Annotation of repetitive sequences

We used both homologous and de novo-based approaches to annotate the repetitive sequences in the gold barb genome. For homologous methods, we used RepeatProteinMask19 and RepeatMasker20 to align transposable elements (TEs) at the protein and DNA levels, respectively. Tandem repeats were then annotated using TRF21 with the following parameters: trf 2 7 7 80 10 50 2000 -d -h. For the species-specific repeat library, we used RepeatModeler (version 1.73) to identify consistent classification sequences, which were then used to run RepeatMasker. Finally, we merged all annotated repeat sequences using bedtools22 (v2.25.0). In total, repeat elements account for 31.22% of the genome (Table 2 and Fig. 2).

Table 2 Statistics of repeat elements genome assembly.
Fig. 2: Circos plots show the distribution of genomic components in the gold barb.
figure 2

Genomic features are shown in 1,000,000 bp windows. From the outermost circle to the innermost circle, the following features are shown: gold barb chromosomes, gene frequency across the genome, density of DNA transposable elements, density of long interspersed nuclear elements (LINEs), density of long terminal repeats (LTRs), density of short interspersed nuclear elements (SINEs), density of other transposable elements and density of unknown genomic elements. The innermost links represent the collinearity relationships between different haplotypes.

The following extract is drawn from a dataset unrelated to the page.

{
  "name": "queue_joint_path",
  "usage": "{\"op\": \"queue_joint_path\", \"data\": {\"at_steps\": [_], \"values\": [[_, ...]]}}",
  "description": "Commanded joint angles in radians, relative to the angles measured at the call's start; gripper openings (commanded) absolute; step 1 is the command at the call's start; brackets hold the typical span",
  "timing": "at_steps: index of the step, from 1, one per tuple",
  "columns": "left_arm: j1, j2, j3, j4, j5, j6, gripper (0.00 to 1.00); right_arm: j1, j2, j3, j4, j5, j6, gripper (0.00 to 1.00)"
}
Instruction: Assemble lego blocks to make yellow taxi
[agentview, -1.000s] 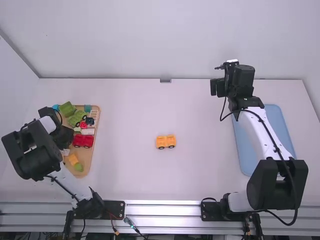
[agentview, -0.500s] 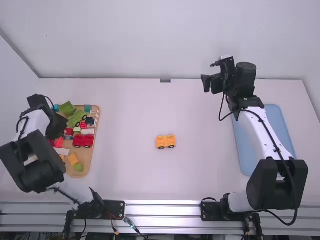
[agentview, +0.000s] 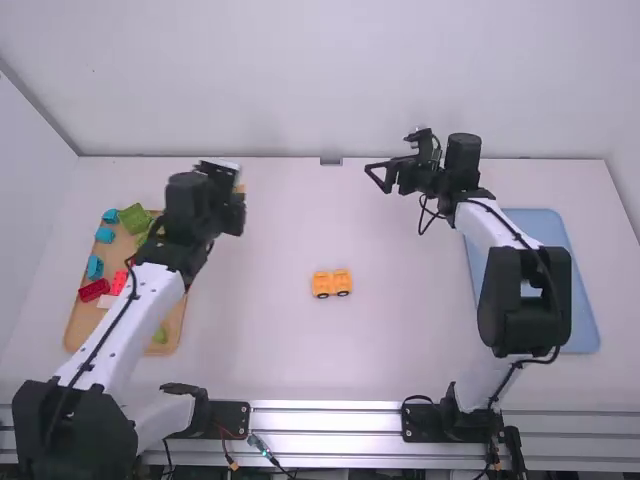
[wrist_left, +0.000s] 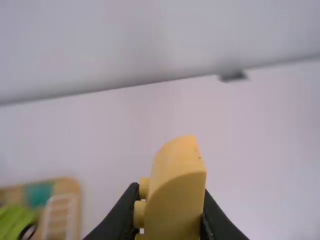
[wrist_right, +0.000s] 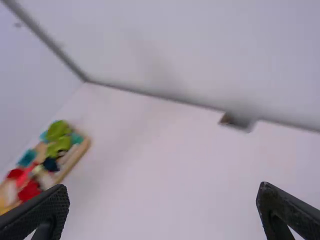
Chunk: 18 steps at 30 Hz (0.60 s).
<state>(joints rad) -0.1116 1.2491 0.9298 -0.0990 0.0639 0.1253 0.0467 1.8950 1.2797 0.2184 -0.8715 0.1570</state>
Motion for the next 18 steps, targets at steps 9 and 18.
{"op": "queue_joint_path", "data": {"at_steps": [9, 18], "values": [[-0.256, 0.206, -0.035, 0.21, 0.019, 0.251, 0.01, 0.068, 0.081, 0.066, -0.038, -0.414, 0.019, 0.99], [-0.309, 0.383, 0.05, 0.296, 0.004, 0.256, 0.02, 0.12, 0.081, 0.068, -0.177, -0.349, -0.069, 0.82]]}}
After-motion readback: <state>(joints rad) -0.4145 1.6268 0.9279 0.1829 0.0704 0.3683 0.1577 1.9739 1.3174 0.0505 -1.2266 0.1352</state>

Annotation of protein-coding genes

For protein-coding gene prediction, we used a combination of three approaches as in previous studies23,24,25: ab initio prediction, homology-based prediction and transcriptome-based prediction. Transcriptome data were generated using two sequencing methods: Paired-end RNA-seq and full-length transcriptome sequencing. TransDecoder26 v5.5.0 was used to predict proteins from paired-end RNA-seq transcripts, while IsoQuant27 v3.6.2 was used to predict proteins from full-length transcripts. For homology-based prediction, genomic data from related species were downloaded from NCBI, including Carassius gibelio (GCF_023724105.1), Cyprinus carpio (GCF_018340385.1), Carassius auratus (GCF_003368295.1), Labeo rohita (GCF_022985175. 1), Carassius carassius (GCF_963082965.1), Onychostoma macrolepis (GCF_012432095.1), Puntigrus tetrazona (GCF_018831695. 1), Sinocyclocheilus graham (GCF_001515645.1), Sinocyclocheilus rhinocerous (GCF_001515625.1) and Sinocyclocheilus anshuiensis (GCF_001515605.1). These genomes were used for comparative gene structure alignment. Finally, EVidenceModeler28 v1.1.1 was used to integrate the results of the three prediction approaches into the final gene set, resulting in 26,057 protein-coding genes and 2,087 pseudogenes.

Data Records

Hi-C data, full length Full-length transcriptome data and transcriptome data were deposited in the National Center for Biotechnology Information (NCBI) SRA database29 under the accession numbers SRR31825773, SRR31825774 and SRR31825775, respectively. HiFi data were deposited in the NCBI SRA database29 under the accession numbers SRR31825776 and SRR31825777. The assembly genome data of the two haplotypes were deposited at GenBank under accession JBMAGD00000000030 and JBMAGE00000000031. Genome annotations were deposited in the Figshare database32.

Technical Validation

The completeness of the genome assemblies was assessed using BUSCO v5.5.033. The Hap2 results showed a BUSCO completeness of 98.1%, including 96.2% single-copy genes, 1.9% duplicated genes, 0.7% fragmented genes, and 1.2% missing genes. The analysis involved mapping the PacBio and Illumina sequencing reads to Hap2 using Minimap2 v2.2834, BWA v0.7.1213 and SAMtools v1.2.035. The mapping rates for HiFi, Hi-C, and RNA-HiFi data were 100%, 99.91%, and 99.84%, respectively.